E invece, ciò si è ripetuto in continuazione, con un protagonismo e presenzialismo deleterio e invadente, trasmettendo immagini preoccupanti e al contempo poco chiare. Dando solo aggiornamenti numerici e geografici che non competono alla figura del Premier. Troppa influenza nei comportamenti dalle tensioni politiche, forse anche avendo percepito opportunità di recupero sondaggistico in una emergenza così grave. Ma voglio che sia un pensare male, che non sia così. E qui l’esecutivo (one man show) entra nel dramma, iniziando un insieme di produzioni cartacee in veste di Decreti, sempre diversi e sempre meno efficaci, decisioni balbettanti che rincorrevano sempre e mai prevenivano l’evoluzione della situazione. Contemporaneamente si assisteva alla sparizione dell’intero Governo, teoricamente riunito solo nei CDM, mai in tiro e presente sulle precipue responsabilità. Ma forse è meglio così, piuttosto che aggiungere confusione a confusione.

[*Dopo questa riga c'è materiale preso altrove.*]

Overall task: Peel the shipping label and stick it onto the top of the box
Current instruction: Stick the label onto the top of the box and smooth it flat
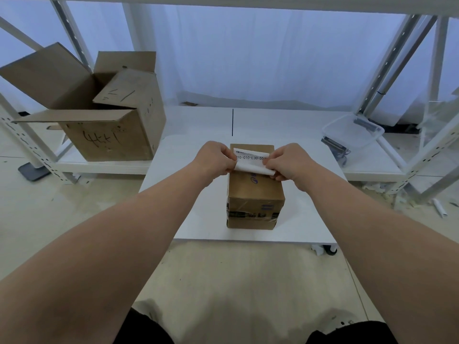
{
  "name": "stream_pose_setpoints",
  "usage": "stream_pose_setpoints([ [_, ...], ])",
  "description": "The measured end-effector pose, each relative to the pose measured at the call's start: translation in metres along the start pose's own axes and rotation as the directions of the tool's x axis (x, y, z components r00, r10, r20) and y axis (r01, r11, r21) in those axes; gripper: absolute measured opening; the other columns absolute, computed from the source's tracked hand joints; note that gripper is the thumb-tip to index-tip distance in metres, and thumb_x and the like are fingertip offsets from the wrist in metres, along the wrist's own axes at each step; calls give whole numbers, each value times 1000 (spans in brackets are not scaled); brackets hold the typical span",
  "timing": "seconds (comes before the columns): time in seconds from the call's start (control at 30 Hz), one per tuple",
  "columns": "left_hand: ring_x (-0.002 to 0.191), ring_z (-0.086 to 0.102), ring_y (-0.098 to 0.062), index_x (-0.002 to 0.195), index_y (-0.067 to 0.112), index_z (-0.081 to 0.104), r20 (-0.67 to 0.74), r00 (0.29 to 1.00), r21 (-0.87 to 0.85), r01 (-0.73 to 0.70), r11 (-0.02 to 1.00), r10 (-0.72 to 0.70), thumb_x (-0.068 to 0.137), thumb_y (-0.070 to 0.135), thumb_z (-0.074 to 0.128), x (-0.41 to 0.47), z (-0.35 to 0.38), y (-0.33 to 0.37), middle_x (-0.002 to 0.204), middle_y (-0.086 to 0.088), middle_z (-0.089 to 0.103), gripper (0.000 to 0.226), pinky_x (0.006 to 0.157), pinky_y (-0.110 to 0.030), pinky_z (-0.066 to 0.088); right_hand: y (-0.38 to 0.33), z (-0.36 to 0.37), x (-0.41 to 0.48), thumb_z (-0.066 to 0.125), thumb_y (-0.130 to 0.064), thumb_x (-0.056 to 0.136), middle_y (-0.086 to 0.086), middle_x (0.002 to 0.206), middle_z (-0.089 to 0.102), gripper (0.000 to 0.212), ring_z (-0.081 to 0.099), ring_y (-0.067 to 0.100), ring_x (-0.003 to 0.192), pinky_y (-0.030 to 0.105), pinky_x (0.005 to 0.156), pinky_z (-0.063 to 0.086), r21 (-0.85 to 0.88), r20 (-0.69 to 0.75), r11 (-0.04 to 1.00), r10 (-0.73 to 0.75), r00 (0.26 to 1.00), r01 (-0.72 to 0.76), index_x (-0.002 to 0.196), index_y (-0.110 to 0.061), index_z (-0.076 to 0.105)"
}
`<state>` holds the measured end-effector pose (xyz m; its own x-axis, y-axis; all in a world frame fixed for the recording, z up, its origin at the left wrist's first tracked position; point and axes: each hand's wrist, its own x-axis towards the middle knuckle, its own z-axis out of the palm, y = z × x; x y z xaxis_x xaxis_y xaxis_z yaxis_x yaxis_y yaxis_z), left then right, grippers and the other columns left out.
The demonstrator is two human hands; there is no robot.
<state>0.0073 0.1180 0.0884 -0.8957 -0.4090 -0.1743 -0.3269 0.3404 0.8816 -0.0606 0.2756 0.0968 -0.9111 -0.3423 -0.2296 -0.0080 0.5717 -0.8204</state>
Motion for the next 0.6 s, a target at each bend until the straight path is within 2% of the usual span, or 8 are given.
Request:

Un problema complesso, caro Presidente del Consiglio, si affronta come un flow chart, e si parte valutando e assumendo decisioni per la peggiore delle ipotesi, non per la migliore e più semplice. Si analizzano i differenti sviluppi e le conseguenti riposte, proprio come in un flow chart. C’è sempre tempo per ritirare parte delle Truppe, se il nemico si dimostra non così forte, ma non si rischia già in partenza di farsi travolgere e superare.
Una situazione come questa, inoltre, richiede un fronte comune, maggioranza e opposizione, ascoltando tutti, poi evidentemente decidendo soli, come da piena responsabilità di governo. Non avete memoria, e purtroppo neppure scuola politica, per ricordare il fronte comune degli anni 80, tanto derisi e malgiudicati, quando di fronte alla violenza del terrorismo politici di ben altra statura non avevano dubbi circa il loro ruolo e l’esigenza di compattezza. Ma è un paragone irrispettoso.
Un ultimo commento, quasi un grido disperato ormai: basta impostazioni negative a premessa di qualsiasi decisione. Basta elenchi infiniti di cosa NON fare, in assenza di capacità di indicare COSA fare. Solo divieti, ma la situazione chiede scelte positive, COSA FARE non solo COSA NON FARE. Perché forse proprio da questo atteggiamento arrendevole e poco attivo prende esempio, inguardabile ma con un ruolo, purtroppo importante, quel personaggio miracolato quanto di poco spessore, “franco-tedesco” non a caso, che presiede la BCE. Da questo approccio negativo la sua fortunata frase. “NON siamo qui per controllare lo spread”. Già, preso atto, dica per COSA È LI, se lo sa.